- [The problem]:
In the entries below, find each line with the word "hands" and pull it out.

Start of Exercise inputs

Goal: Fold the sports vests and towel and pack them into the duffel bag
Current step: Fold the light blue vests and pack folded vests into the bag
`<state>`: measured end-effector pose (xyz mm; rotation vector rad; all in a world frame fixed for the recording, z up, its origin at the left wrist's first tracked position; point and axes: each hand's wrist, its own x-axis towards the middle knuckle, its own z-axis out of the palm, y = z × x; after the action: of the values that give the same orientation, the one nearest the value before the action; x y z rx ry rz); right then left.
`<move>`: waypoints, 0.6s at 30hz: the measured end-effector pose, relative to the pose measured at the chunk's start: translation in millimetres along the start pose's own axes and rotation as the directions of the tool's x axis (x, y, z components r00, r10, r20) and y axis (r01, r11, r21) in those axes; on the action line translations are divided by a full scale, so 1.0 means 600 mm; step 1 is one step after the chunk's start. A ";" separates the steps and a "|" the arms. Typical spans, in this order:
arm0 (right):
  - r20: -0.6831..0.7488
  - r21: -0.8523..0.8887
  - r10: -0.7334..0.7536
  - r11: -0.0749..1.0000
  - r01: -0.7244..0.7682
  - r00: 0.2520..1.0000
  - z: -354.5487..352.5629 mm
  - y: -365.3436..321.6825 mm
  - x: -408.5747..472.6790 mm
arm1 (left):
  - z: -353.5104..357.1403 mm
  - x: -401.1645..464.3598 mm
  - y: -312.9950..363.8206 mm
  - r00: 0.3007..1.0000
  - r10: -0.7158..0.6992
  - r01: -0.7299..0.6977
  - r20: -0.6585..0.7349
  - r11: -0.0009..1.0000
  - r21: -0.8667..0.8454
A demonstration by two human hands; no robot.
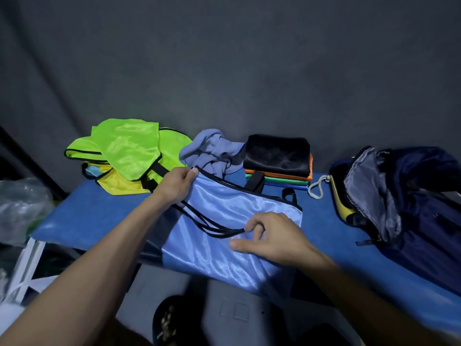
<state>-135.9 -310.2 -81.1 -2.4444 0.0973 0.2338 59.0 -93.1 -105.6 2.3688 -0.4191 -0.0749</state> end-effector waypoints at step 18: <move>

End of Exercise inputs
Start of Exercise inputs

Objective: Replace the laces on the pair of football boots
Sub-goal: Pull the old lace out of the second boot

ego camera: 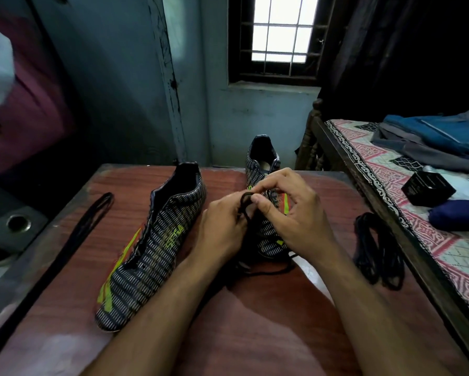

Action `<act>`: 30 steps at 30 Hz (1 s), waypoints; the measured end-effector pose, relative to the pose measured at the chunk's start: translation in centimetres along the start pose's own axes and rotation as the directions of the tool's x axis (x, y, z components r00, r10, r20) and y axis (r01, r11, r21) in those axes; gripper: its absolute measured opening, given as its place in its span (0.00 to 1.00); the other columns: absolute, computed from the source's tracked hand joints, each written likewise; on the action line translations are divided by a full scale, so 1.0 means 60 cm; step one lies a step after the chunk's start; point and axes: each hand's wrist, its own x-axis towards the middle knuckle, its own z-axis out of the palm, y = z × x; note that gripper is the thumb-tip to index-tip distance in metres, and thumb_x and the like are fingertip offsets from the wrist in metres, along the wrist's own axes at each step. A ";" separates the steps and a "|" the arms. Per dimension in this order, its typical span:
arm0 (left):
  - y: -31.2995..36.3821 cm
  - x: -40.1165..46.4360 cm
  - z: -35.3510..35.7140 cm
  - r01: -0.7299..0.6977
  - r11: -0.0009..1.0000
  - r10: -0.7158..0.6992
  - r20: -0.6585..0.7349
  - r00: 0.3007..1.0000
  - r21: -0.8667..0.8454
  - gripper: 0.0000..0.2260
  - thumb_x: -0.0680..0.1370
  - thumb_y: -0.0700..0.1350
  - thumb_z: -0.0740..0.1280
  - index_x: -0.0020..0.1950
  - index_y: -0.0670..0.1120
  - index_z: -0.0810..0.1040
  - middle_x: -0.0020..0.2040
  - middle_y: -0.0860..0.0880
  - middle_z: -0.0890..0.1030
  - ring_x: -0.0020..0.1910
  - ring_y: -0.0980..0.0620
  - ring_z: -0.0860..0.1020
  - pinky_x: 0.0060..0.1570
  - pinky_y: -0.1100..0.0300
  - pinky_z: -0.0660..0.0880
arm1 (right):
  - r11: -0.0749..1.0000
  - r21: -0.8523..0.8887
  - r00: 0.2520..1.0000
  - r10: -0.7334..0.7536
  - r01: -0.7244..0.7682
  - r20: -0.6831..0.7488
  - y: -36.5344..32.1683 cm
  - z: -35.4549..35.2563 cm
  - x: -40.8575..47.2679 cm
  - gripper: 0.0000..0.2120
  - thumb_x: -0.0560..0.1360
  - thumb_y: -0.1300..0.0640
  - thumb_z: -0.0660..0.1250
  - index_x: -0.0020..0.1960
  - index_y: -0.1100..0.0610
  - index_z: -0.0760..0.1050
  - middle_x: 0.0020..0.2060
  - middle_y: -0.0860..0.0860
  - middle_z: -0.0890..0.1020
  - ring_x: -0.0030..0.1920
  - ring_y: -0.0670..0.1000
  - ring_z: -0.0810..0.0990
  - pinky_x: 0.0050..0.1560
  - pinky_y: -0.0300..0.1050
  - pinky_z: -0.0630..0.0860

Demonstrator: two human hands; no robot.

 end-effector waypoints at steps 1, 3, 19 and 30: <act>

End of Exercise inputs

- [Task output]:
A demonstration by two human hands; no robot.
Demonstrator: two human hands; no robot.

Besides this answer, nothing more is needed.